> [Instructions for the task]
Copy each line below that includes "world".

> [Provided material]
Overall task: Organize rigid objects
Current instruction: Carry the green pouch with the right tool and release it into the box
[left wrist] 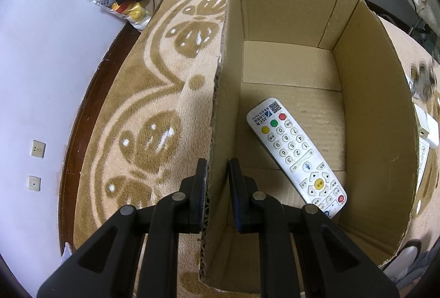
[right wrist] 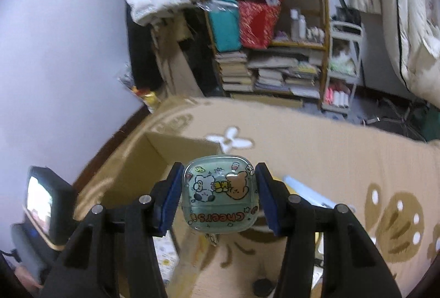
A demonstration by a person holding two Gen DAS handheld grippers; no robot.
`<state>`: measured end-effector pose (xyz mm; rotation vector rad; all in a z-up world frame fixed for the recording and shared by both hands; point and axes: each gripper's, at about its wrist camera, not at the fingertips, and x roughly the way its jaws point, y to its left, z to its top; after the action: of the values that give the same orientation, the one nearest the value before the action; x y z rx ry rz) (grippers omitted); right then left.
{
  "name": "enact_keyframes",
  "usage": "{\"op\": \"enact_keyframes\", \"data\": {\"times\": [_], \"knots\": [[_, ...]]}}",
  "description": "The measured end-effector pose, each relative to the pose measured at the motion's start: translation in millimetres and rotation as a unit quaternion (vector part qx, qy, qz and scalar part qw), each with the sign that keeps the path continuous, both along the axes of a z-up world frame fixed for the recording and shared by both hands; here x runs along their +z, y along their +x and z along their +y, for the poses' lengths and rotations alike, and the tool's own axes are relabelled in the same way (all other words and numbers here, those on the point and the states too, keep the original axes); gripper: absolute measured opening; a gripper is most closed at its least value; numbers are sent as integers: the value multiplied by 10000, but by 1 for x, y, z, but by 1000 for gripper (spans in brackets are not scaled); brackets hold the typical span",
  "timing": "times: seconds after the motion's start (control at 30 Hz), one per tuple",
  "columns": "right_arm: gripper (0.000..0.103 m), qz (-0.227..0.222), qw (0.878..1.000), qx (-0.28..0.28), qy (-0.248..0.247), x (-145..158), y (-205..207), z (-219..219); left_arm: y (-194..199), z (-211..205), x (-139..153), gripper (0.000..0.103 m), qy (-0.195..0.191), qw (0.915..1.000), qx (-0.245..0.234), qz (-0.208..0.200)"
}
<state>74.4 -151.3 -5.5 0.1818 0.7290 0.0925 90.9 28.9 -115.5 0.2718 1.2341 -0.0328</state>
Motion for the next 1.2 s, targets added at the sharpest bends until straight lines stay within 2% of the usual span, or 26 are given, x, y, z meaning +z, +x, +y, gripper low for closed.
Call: {"op": "enact_keyframes", "data": {"times": [0.13, 0.27, 0.77, 1.1, 1.17, 1.2], "knots": [[56, -164, 9997, 207, 13, 15, 3, 16, 0, 0, 0, 15, 3, 10000, 3, 5], [56, -180, 9992, 339, 139, 17, 4, 28, 1, 1, 0, 15, -31, 10000, 23, 16], [56, 589, 9956, 732, 25, -50, 12, 55, 1, 2, -2, 15, -9, 10000, 33, 5], [55, 588, 9952, 772, -80, -49, 10, 57, 0, 5, 0, 15, -92, 9999, 78, -58], [59, 586, 9955, 727, -149, -46, 8, 55, 0, 5, -1, 15, -88, 9999, 80, -37], [67, 574, 9957, 704, -153, -45, 6, 53, 0, 6, -2, 15, -98, 9999, 84, -38]]}}
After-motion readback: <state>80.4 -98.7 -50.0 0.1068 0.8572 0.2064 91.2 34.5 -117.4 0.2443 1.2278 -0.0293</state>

> [Result for this task]
`<state>`: measured end-effector pose (xyz mm; rotation vector rad; all in a z-up world frame fixed for the recording and shared by both hands; point and axes: each gripper's, at about its wrist camera, not at the fingertips, and x roughly the way its jaws point, y to its left, z to its top; after the action: of the values that give the same orientation, the one nearest the value before the action; x y z rx ry rz) (grippers omitted); right then left.
  "description": "The measured end-effector pose, each relative to the pose measured at the motion's start: translation in millimetres and rotation as a unit quaternion (vector part qx, qy, qz and scalar part qw), each with the sign that keeps the path continuous, both along the axes of a z-up world frame fixed for the recording and shared by both hands; here x runs along their +z, y along their +x and z along their +y, for the poses' lengths and rotations alike, and the tool's own axes are relabelled in the same way (all other words and numbers here, those on the point and the states too, keep the original axes); gripper: absolute measured opening; a gripper is most closed at its least value; numbers are sent as integers: the value multiplied by 10000, but by 1 for x, y, z, but by 1000 for gripper (spans in brackets are not scaled); brackets hold the typical span",

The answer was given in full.